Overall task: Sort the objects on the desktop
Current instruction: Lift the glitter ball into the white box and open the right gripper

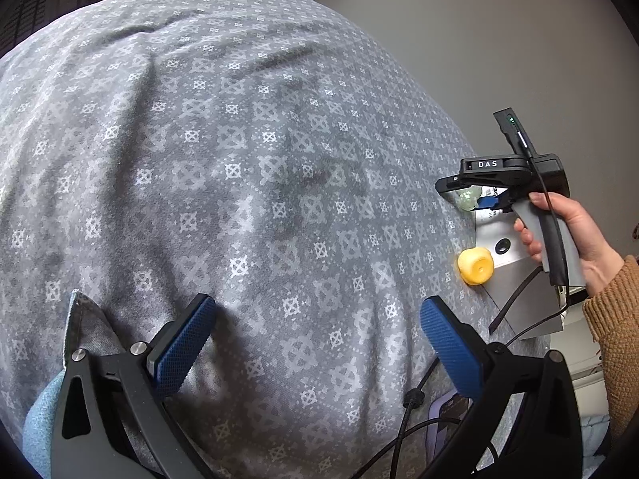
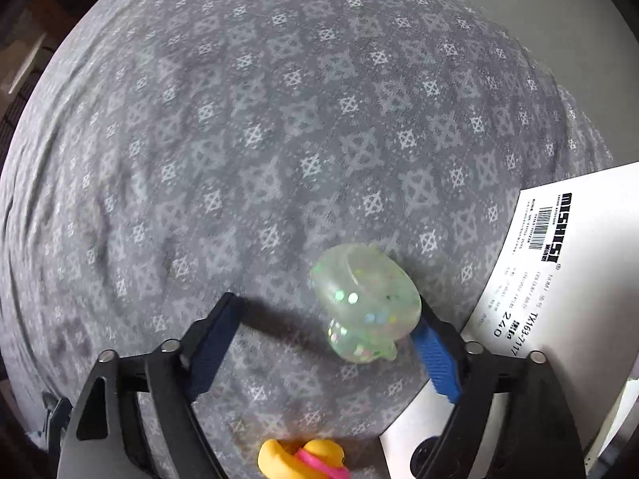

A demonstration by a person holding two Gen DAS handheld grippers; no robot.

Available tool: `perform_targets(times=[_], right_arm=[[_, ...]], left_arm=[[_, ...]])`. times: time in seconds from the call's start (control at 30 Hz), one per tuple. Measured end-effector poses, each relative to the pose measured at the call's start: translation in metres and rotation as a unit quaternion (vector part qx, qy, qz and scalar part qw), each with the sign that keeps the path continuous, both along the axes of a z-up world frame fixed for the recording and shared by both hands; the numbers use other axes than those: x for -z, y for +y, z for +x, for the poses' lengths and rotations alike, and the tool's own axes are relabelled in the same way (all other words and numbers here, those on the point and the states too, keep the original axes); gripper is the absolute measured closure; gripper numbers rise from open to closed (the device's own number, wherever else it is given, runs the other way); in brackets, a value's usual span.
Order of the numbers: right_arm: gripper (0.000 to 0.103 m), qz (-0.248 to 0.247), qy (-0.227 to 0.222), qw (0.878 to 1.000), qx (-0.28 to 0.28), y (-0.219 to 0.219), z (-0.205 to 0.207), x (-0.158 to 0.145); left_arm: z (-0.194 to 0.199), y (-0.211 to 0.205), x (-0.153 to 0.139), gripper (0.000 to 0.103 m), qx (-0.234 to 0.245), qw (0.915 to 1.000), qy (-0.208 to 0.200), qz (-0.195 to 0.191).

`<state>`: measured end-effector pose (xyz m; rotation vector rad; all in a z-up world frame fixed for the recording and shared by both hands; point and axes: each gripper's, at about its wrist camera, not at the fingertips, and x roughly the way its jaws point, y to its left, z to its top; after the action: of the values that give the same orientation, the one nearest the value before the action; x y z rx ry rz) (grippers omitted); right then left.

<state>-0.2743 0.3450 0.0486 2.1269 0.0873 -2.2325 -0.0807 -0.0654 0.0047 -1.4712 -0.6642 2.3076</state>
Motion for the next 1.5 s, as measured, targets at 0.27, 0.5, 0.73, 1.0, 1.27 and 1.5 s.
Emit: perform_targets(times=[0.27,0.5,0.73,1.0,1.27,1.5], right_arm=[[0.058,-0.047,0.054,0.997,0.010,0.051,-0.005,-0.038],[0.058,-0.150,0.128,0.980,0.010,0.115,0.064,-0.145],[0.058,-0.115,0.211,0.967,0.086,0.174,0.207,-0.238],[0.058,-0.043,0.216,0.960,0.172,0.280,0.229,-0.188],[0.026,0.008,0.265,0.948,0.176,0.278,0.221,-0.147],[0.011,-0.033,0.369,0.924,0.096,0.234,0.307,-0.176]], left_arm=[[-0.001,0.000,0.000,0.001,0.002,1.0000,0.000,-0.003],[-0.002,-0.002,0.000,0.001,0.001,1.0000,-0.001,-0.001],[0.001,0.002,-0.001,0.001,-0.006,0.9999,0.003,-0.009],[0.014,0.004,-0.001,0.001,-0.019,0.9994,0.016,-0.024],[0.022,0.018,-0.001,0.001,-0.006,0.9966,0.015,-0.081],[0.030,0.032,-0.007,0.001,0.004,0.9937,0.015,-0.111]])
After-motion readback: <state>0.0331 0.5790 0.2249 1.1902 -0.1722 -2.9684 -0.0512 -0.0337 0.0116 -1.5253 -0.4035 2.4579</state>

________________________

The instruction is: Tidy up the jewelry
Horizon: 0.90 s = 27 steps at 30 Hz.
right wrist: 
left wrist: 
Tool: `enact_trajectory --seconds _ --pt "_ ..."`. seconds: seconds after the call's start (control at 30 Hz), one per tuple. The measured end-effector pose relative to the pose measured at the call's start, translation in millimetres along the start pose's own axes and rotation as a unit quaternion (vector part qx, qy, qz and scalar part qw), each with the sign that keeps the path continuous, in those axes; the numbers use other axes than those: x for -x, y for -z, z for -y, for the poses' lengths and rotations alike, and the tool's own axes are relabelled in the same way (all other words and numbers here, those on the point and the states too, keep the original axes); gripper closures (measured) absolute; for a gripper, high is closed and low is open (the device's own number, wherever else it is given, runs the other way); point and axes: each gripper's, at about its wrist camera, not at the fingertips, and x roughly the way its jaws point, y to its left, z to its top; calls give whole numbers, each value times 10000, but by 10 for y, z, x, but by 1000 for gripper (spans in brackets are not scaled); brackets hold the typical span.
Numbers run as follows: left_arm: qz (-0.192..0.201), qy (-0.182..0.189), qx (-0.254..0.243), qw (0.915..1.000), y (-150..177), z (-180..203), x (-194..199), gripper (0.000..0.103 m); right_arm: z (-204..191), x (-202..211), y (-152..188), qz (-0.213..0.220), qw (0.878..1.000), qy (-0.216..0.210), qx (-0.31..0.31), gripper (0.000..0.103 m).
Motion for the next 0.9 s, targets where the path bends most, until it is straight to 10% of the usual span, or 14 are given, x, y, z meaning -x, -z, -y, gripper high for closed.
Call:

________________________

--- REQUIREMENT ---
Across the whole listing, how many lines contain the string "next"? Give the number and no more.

--- ANSWER TO THE PROBLEM ---
2